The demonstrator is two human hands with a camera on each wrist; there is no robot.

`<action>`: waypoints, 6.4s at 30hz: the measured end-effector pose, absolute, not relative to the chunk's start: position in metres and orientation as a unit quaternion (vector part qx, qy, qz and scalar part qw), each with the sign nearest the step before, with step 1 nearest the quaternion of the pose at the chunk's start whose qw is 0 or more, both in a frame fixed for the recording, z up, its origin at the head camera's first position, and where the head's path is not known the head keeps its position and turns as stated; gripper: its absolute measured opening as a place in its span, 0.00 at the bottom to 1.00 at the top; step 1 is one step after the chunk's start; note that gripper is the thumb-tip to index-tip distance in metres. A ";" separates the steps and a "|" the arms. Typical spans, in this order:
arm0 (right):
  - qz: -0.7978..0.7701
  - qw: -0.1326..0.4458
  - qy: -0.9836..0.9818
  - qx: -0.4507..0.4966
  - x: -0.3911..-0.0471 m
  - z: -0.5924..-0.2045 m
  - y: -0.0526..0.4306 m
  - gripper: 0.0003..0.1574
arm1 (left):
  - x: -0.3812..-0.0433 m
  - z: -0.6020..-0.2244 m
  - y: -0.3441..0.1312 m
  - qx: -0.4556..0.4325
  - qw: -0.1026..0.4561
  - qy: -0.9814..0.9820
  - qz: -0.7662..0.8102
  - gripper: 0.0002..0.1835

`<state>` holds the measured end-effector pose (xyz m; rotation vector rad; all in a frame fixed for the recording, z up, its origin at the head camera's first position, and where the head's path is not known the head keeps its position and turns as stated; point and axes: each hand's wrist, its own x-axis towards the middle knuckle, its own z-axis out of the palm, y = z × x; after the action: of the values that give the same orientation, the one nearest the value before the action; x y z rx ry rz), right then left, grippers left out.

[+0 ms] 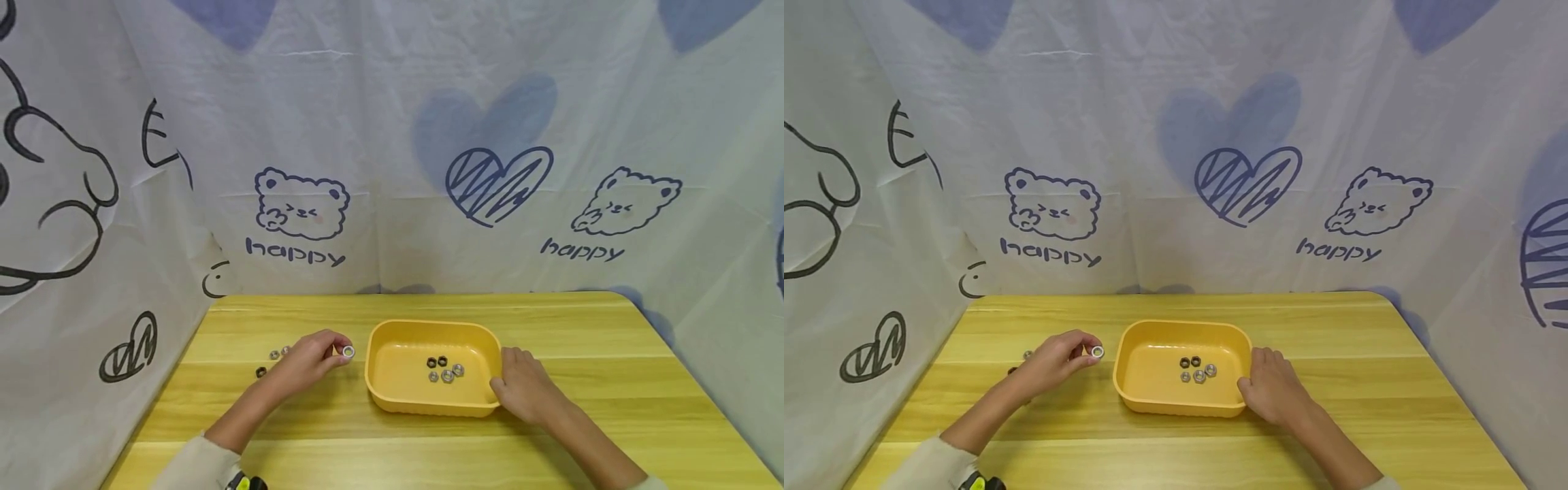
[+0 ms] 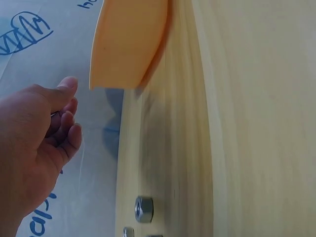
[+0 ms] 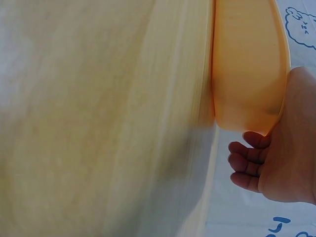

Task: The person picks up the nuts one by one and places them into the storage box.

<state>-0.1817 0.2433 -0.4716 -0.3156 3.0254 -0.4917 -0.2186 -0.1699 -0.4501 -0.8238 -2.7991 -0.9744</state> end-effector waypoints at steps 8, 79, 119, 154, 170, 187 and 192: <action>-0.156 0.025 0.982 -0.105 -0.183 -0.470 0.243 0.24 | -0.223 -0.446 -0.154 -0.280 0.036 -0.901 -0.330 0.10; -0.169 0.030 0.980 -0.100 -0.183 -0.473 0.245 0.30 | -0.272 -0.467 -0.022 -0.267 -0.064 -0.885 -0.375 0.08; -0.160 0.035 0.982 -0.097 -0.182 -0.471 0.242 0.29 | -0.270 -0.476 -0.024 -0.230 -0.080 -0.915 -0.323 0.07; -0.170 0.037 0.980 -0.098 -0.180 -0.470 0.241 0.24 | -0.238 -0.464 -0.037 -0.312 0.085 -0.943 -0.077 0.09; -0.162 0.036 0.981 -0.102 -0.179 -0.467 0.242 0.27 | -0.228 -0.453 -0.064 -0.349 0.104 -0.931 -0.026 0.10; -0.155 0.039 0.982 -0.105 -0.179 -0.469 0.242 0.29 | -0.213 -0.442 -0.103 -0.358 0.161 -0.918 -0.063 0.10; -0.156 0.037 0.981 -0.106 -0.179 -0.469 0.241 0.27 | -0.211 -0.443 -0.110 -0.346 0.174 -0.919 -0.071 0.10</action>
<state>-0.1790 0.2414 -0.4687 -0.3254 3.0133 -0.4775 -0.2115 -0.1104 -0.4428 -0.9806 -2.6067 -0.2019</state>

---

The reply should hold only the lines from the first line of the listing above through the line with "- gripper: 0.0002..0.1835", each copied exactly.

The demonstrator is two human hands with a camera on each wrist; there is no robot.

`<action>`: waypoints, 6.4s at 30hz: the measured end-effector pose, absolute, not relative to the chunk's start: position in metres and orientation as a unit quaternion (vector part qx, qy, qz and scalar part qw), each with the sign nearest the step before, with step 1 nearest the quaternion of the pose at the chunk's start whose qw is 0 or more, both in a frame fixed for the recording, z up, its origin at the head camera's first position, and where the head's path is not known the head keeps its position and turns as stated; gripper: its absolute measured opening as a place in its span, 0.00 at the bottom to 1.00 at the top; step 1 is one step after the chunk's start; note that gripper is the thumb-tip to index-tip distance in metres. A ";" separates the steps and a "|" the arms. Typical spans, in this order:
arm0 (right):
  - qz: -0.7978..0.7701
  - qw: -0.1326..0.4458
  - qy: -0.9836..0.9818
  - qx: -0.4507..0.4966
  - x: -0.3911..-0.0471 m
  - z: -0.5924..-0.2045 m
  - y: -0.0526..0.4306 m
  - gripper: 0.0003..0.1574
arm1 (left):
  - x: -0.3812..-0.0433 m
  - z: -0.6020..-0.2244 m
  - y: -0.3441..0.1312 m
  - qx: -0.4556..0.4325
  - qw: -0.1026..0.4561
  - qy: -0.9814..0.9820
  - qz: -0.7662..0.8102
  - gripper: 0.0002..0.1835

The required output is now complete.